The most important job of the MIT Corporation is perhaps the selection of our president. Our search — in close collaboration with the faculty — was a great adventure. And we are most proud of the result: election of Susan Hockfield as MIT’s new president. We are most grateful to Susan and her family for agreeing to come to Cambridge.
Susan Hockfield is an extraordinary person. She will lead this institution to new frontiers of innovation in research and education. She has a rare combination of scientific achievement, outstanding management skills, and an engaging personal style. The whole MIT community, and indeed the nation, will be well served by Susan’s presidency.
The worldwide search for MIT’s 16th president was launched in January 2004 by two committees — the Corporation Committee on the Presidency and the Faculty Advisory Committee. We worked together as a single group, consisting of 35 members and including two Nobel laureates, four Institute Professors, and representatives from all five Schools. It also included several MIT alumni from across the country — people in banking, education, and technology. We invited students to form a Student Advisory Committee, which regularly provided to us wise input and valuable insight.
At the start, we asked the MIT community as well as friends of the Institute to submit names of potential candidates. That process generated an initial list of 100, which we later narrowed. In true MIT tradition, we set the highest standards.

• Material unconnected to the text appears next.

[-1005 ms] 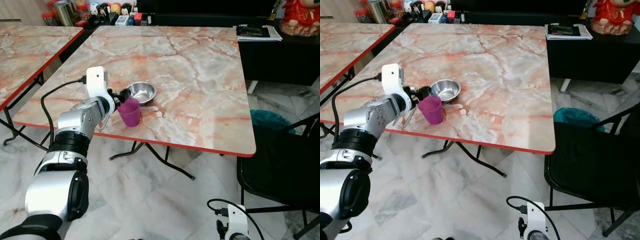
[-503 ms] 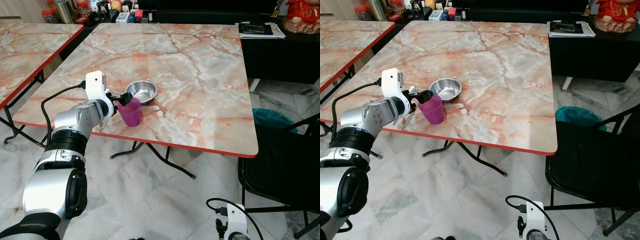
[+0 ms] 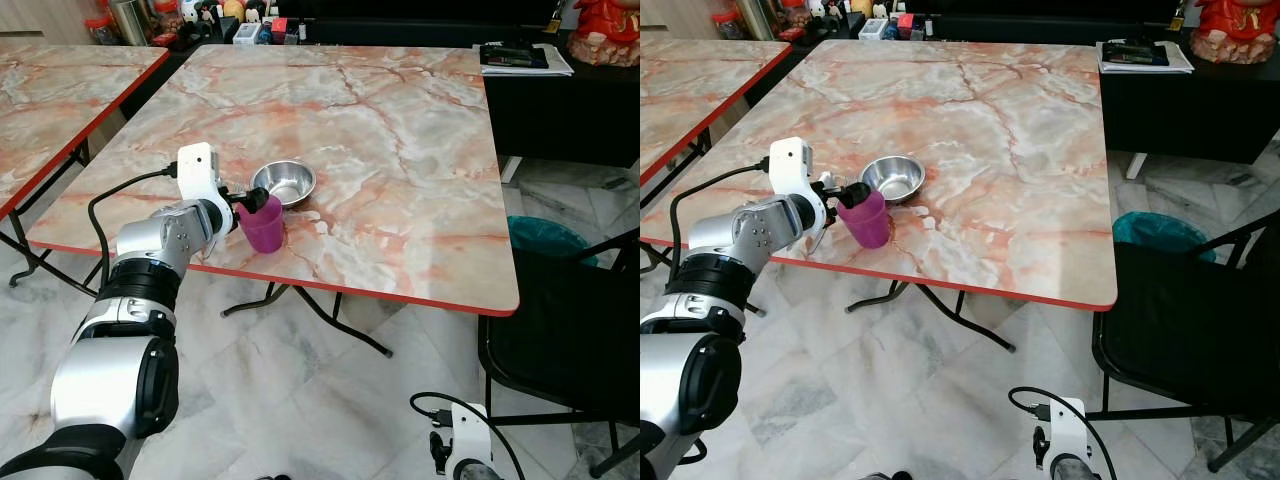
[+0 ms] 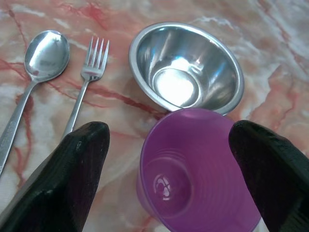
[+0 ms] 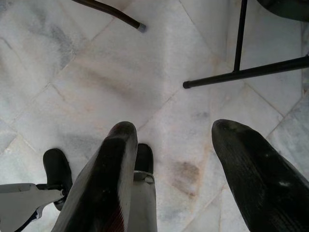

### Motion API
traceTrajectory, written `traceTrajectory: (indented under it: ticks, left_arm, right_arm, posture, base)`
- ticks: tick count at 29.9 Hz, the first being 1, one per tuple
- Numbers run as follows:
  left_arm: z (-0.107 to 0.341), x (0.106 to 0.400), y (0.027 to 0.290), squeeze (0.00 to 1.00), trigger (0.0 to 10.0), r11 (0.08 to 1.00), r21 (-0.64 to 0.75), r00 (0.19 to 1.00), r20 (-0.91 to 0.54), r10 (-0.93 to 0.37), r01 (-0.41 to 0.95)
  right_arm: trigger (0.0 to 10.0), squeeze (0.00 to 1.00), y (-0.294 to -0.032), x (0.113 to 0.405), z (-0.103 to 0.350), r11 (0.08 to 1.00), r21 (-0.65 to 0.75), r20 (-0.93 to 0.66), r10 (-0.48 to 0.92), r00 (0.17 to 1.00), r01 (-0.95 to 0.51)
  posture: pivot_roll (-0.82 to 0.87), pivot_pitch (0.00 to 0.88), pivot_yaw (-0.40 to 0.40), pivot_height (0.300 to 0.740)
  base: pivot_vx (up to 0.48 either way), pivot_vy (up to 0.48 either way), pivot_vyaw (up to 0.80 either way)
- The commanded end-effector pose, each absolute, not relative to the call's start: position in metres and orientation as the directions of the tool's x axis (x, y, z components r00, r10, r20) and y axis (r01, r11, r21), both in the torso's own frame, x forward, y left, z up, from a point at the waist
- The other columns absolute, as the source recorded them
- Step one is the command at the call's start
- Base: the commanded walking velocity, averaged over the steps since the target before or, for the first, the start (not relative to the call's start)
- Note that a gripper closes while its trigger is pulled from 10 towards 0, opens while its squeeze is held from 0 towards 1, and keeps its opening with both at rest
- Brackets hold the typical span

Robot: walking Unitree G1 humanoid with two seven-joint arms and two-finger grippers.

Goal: Setting the table

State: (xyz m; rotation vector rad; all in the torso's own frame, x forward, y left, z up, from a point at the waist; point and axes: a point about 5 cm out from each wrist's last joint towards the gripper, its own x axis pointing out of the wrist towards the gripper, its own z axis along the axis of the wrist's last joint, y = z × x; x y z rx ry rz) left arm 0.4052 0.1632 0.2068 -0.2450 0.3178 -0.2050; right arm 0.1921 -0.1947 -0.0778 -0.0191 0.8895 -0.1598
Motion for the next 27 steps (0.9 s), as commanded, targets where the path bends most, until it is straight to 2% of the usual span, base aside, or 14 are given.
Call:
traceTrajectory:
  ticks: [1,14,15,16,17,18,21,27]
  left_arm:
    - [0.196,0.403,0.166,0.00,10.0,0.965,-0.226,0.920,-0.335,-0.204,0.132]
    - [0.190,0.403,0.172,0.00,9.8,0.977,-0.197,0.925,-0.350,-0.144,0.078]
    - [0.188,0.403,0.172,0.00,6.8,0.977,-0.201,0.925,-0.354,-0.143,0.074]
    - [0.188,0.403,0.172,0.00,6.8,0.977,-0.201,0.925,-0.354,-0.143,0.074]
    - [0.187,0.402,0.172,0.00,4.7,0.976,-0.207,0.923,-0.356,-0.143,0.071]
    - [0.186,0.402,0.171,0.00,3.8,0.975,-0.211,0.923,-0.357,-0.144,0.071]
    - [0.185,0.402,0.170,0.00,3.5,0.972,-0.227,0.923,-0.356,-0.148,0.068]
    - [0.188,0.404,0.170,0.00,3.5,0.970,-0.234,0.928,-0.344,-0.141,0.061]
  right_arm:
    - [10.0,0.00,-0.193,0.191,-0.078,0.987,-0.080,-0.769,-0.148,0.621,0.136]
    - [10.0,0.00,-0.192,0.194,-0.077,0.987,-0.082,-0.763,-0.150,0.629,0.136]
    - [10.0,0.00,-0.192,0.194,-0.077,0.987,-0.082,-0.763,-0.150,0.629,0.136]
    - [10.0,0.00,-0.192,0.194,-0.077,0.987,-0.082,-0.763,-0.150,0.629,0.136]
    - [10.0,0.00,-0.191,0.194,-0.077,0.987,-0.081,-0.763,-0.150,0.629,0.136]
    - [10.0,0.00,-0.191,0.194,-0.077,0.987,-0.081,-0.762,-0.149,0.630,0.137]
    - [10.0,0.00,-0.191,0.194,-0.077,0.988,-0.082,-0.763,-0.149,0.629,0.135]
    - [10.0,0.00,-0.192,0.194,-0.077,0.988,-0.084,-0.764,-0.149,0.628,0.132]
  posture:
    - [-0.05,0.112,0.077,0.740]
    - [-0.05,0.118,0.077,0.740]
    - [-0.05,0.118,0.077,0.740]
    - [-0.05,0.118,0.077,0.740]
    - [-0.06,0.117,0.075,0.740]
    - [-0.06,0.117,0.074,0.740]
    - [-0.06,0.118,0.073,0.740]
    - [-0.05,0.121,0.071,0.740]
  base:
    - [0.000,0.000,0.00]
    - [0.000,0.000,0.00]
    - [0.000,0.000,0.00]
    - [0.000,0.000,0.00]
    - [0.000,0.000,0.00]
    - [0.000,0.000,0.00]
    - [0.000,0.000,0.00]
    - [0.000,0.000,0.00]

Our new president needed to have an intimate understanding of how a major research and educational institution worked, but our candidate also had to possess MIT’s core values — an appreciation for excellence, a constant search for truth, and a commitment to meritocracy.
The Committee was impressed with Susan right from the start. Not only is she a distinguished neuroscientist, but she is the embodiment of MIT’s core values. And because MIT is a great meritocracy, it mattered not that the candidate was a man or woman, because here, it is what you do that counts.

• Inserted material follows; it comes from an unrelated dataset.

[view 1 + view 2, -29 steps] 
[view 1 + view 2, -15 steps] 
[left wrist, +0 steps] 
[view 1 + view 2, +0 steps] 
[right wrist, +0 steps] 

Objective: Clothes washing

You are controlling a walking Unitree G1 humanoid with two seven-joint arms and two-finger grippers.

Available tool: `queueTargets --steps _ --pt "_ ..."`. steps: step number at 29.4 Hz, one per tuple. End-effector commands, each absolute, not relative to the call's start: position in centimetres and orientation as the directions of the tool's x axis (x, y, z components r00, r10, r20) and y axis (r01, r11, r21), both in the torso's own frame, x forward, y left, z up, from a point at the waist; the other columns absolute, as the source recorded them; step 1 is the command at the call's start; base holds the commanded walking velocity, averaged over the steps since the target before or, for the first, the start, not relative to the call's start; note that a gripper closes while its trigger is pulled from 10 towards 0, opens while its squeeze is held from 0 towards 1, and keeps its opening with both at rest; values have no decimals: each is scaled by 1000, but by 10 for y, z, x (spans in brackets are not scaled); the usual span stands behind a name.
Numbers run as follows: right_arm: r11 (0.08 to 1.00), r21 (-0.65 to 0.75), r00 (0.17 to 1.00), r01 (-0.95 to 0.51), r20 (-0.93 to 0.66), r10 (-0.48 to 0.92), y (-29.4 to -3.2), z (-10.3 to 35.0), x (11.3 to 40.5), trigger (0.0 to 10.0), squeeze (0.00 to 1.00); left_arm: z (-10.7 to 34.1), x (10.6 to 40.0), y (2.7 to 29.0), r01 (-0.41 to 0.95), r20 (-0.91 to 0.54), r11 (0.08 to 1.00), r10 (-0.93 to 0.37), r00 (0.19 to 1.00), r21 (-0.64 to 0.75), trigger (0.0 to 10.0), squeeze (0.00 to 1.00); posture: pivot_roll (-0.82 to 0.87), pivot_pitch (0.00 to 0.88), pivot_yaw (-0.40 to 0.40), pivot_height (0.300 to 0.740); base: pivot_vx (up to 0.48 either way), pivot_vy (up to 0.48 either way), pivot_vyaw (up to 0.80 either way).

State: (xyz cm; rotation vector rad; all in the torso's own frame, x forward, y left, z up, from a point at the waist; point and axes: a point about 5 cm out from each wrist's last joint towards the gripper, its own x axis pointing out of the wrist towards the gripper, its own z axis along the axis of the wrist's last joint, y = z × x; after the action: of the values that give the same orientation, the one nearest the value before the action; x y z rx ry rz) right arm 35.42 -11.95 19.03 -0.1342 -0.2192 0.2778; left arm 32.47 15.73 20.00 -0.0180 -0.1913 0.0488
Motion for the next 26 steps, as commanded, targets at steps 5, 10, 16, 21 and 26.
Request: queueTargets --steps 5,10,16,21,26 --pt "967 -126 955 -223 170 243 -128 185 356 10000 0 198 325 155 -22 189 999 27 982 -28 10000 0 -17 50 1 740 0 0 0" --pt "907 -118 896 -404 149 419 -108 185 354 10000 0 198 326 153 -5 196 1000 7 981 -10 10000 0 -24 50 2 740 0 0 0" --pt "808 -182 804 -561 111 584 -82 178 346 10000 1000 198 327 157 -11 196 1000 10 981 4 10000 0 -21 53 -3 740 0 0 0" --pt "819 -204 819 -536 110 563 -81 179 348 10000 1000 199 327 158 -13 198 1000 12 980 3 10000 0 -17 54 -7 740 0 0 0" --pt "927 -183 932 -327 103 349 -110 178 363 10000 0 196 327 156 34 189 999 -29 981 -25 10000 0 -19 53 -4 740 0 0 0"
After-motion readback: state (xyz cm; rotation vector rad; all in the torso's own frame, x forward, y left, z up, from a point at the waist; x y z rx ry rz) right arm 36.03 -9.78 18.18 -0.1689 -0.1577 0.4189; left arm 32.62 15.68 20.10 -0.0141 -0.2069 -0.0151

Her accomplishments at Yale were important indicators of her capability. As Yale provost, she advanced science, medicine, and engineering initiatives. She encouraged collaboration throughout the school and encouraged interactions between the humanities and the sciences. And as graduate school dean, she had a transformational effect. During her tenure, graduate school applications doubled and the ranks of minority students grew.

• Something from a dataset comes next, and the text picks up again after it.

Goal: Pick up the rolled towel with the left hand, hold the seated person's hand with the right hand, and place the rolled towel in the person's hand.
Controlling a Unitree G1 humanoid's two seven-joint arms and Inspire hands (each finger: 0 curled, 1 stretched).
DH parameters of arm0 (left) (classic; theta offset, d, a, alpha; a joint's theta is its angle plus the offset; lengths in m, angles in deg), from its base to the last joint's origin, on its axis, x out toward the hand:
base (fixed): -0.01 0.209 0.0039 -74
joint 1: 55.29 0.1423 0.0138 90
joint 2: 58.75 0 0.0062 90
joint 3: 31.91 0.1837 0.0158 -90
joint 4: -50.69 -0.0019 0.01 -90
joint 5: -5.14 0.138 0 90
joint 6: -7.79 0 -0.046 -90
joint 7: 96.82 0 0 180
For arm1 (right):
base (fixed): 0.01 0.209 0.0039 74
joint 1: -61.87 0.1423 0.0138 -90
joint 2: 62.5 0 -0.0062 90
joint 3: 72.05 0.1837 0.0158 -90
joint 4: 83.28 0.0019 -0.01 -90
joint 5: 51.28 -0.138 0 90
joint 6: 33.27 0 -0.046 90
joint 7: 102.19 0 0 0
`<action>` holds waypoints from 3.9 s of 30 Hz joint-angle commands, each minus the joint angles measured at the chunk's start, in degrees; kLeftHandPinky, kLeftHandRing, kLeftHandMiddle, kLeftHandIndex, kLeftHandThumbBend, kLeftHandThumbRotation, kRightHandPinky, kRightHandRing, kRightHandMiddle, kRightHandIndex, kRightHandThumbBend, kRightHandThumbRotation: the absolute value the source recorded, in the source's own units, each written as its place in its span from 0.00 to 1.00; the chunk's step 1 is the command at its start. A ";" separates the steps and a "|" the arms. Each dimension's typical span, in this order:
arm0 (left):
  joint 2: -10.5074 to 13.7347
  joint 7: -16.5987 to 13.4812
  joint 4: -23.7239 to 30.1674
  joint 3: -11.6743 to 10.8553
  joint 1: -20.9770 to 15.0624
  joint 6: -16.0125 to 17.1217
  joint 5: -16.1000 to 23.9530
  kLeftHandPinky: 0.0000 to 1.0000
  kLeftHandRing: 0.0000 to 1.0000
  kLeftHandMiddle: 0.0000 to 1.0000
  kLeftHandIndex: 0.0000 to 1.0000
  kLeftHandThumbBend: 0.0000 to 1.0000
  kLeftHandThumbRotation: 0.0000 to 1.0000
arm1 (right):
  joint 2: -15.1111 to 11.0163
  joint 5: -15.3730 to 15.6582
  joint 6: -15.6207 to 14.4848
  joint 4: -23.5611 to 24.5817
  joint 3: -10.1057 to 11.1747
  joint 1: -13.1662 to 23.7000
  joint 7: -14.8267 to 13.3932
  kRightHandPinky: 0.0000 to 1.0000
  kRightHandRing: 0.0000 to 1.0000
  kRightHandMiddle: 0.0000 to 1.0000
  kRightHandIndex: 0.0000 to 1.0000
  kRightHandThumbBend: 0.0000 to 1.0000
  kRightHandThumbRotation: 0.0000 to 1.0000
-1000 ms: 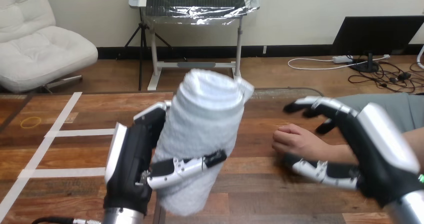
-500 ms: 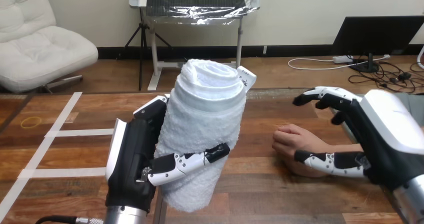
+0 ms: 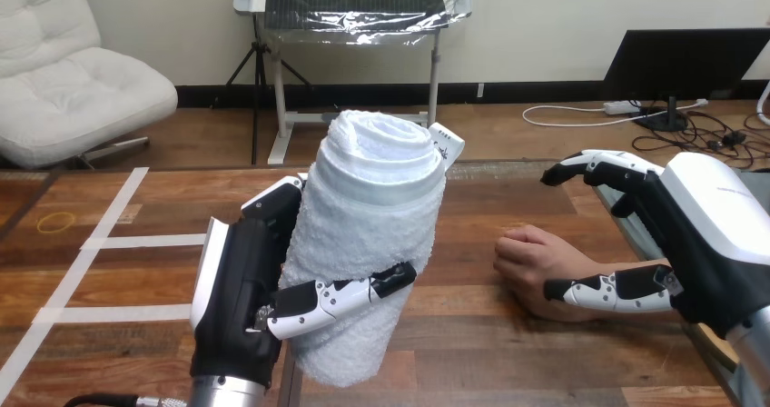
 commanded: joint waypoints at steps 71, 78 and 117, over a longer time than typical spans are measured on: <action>0.48 4.22 -1.85 -6.71 -1.88 4.85 -1.93 0.37 0.40 0.46 0.53 0.58 0.00 | -14.49 11.24 -9.20 -12.86 -6.08 15.80 14.80 0.80 0.88 0.87 0.83 0.83 0.00; 0.49 4.67 -2.19 -7.14 -1.91 5.13 -2.20 0.39 0.41 0.46 0.53 0.58 0.00 | -15.19 12.15 -9.43 -15.20 -7.32 17.35 15.67 0.82 0.90 0.88 0.84 0.81 0.00; 1.25 4.59 -1.06 -8.28 -1.30 4.89 -0.46 0.46 0.45 0.46 0.53 0.60 0.00 | -15.99 18.20 -10.78 -31.23 -15.84 26.49 16.48 0.91 0.94 0.93 0.89 0.71 0.13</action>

And yet, perhaps what struck us most about Susan was that she had an instant sense of the key issues facing MIT. She had a deep appreciation for the role of a major research university in the future of science and engineering, and what would be required to maintain our excellence moving forward. She had a keen sense of the importance of enhancing student life. And she intuitively understood that a president must work in concert with the faculty.
I had the great joy of working in the search with Institute Prof. Jerome Friedman, chair of the Faculty Advisory Committee. He says: “It was a great pleasure to work…on this enormously important task. The collegiality, wisdom, and shared values of the Committee led to a result of which we all can be proud. Susan Hockfield will provide outstanding leadership at MIT and strong advocacy nationally for education and research in the rapidly changing and challenging times ahead.”
MIT has greeted Susan with a sense of celebration. We welcome her to the Institute and look forward to working with her in the coming years to further strengthen this learning community, to confront the most pressing challenges in science and technology, and to expand opportunities for our students and faculty.
Those of us who got to know her in the search, and the many with whom she has already worked, know that Susan Hockfield will make MIT a better place.